We believe the Legislature meant 24 clock hours, not working hours. Thus, in the case before us, when the claimant failed to report for duty on January 19. . ., he started the statutory clock running, and when again on January 20 he failed to report for work at the appointed time, an absence from work of 24 hours had occurred. An instant in time later, he has been absent from work within the meaning of the statute for more than 24 hours. He thus became subject to the disqualifying provisions of code section 1256 . . . .

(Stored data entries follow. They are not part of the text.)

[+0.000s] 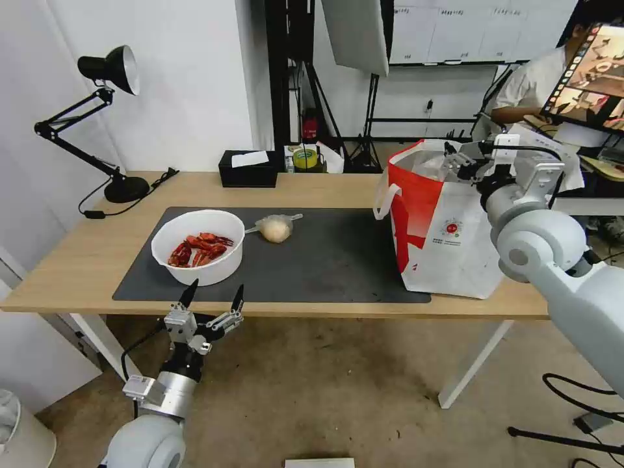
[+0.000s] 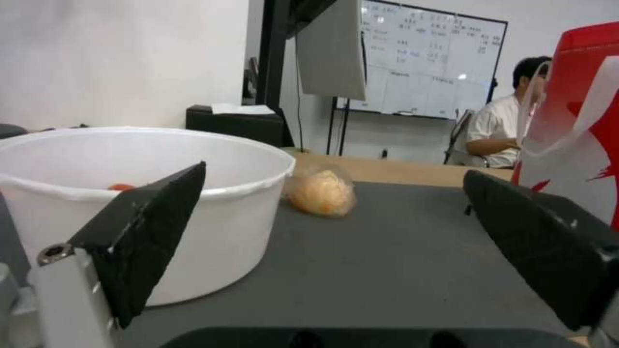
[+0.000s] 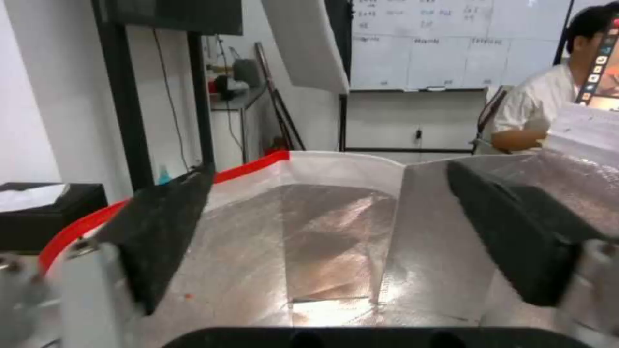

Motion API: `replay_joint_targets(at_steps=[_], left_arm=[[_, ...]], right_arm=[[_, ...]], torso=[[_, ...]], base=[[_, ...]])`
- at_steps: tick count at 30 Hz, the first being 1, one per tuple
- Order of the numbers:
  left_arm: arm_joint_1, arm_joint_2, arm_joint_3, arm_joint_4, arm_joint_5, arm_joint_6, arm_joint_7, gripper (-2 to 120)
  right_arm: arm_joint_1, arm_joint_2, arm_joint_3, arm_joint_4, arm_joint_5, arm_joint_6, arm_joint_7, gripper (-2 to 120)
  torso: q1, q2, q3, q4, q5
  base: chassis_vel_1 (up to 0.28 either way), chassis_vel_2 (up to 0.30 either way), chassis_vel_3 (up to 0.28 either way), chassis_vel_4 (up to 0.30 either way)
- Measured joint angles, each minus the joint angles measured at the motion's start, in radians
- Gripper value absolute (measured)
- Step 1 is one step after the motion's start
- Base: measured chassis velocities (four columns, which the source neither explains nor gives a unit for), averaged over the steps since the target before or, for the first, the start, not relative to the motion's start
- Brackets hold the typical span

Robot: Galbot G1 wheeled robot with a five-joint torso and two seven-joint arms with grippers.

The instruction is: Pick up the trash from the table and place it into the takeout bag.

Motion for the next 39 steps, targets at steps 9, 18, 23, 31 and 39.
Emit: replay_joint_targets(at_steps=[9, 18, 23, 31, 39], left_arm=[[0.001, -0.003, -0.006, -0.008, -0.002, 0.001, -0.001, 100], [0.008, -0.005, -0.017, -0.015, 0.000, 0.001, -0.002, 100], [0.009, -0.015, -0.018, -0.016, 0.009, 0.000, -0.001, 100], [0.019, -0.013, -0.029, -0.020, 0.011, -0.002, 0.001, 100], [0.030, -0.017, -0.035, -0.020, 0.015, -0.007, 0.004, 100]], right_arm=[[-0.054, -0.019, 0.022, 0.066, -0.001, 0.092, -0.109, 100], [-0.335, -0.081, 0.193, 0.226, -0.001, 0.218, -0.355, 100], [-0.565, -0.055, 0.307, 0.327, -0.113, 0.257, -0.398, 100], [-0.806, 0.033, 0.380, 0.377, -0.260, 0.322, -0.408, 100], [-0.995, 0.130, 0.384, 0.371, -0.400, 0.387, -0.389, 100]], torso=[[0.000, 0.000, 0.000, 0.0000, -0.0001], [0.000, 0.000, 0.000, -0.0003, 0.0000], [0.000, 0.000, 0.000, 0.0000, 0.0000], [0.000, 0.000, 0.000, -0.0001, 0.0000], [0.000, 0.000, 0.000, 0.0000, 0.0000]], base=[[0.000, 0.000, 0.000, 0.000], [0.000, 0.000, 0.000, 0.000], [0.000, 0.000, 0.000, 0.000], [0.000, 0.000, 0.000, 0.000], [0.000, 0.000, 0.000, 0.000]])
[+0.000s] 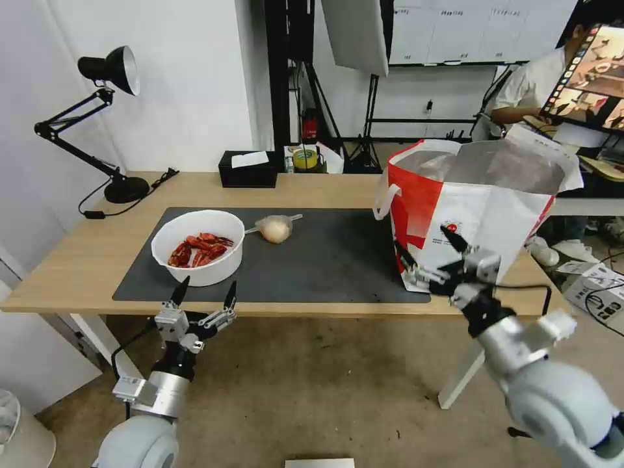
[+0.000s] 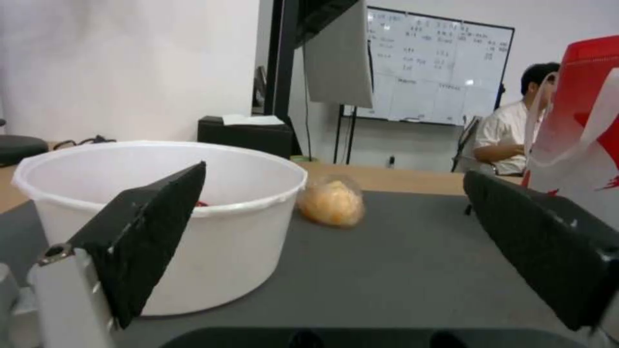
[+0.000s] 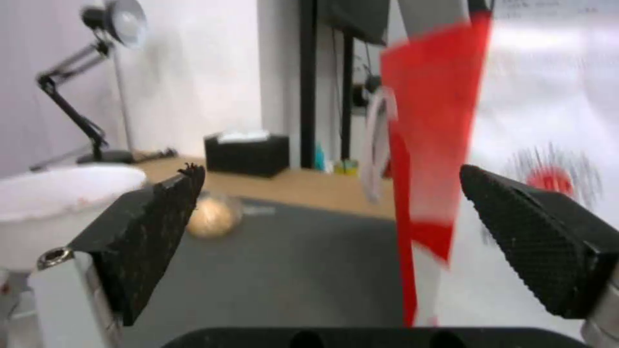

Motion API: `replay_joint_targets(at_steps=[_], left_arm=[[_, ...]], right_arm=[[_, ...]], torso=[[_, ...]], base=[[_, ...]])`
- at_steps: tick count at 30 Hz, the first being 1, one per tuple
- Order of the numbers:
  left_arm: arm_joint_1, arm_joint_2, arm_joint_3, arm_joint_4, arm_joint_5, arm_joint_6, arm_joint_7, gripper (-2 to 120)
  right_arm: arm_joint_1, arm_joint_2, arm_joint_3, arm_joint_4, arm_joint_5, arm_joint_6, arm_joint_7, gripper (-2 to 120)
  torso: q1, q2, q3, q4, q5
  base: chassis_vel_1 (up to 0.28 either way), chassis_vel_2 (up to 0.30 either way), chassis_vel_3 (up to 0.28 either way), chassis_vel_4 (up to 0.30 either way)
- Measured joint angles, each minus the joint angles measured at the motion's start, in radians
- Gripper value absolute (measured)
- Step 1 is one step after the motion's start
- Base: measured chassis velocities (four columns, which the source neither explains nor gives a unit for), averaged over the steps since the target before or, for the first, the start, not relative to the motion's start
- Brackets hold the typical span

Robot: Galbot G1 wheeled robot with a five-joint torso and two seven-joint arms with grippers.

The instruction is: Pick up the trash from the table and place it into the takeout bag.

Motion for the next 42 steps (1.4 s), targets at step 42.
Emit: replay_joint_targets(at_steps=[42], left_arm=[[0.015, -0.004, 0.000, 0.037, 0.005, 0.000, 0.008, 100]], right_arm=[[-0.117, 0.085, -0.055, -0.196, -0.090, 0.091, 0.019, 100]], torso=[[0.000, 0.000, 0.000, 0.0000, 0.0000]], base=[[0.000, 0.000, 0.000, 0.000]])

To view the matter in any other manner would be to construe the relevant portions of code section 1256.1 as effecting disqualification of individuals, dependent entirely upon the peculiarities of their working hours, rather than for the reason that their absence from work was occasioned by the commission of offenses resulting in incarceration and conviction.
- Absence Due to Incarceration - Claimant Guilty
If a claimant is discharged because of absence in excess of 24 clock hours due to incarceration, the separation is considered voluntary and without good cause under Section 1256.1 when:
- The claimant has been convicted of the offense for which incarcerated or any lesser included offense, or
- In the absence of a court or jury verdict, the claimant has entered a plea of guilty or a plea of nolo contendere ("no contest").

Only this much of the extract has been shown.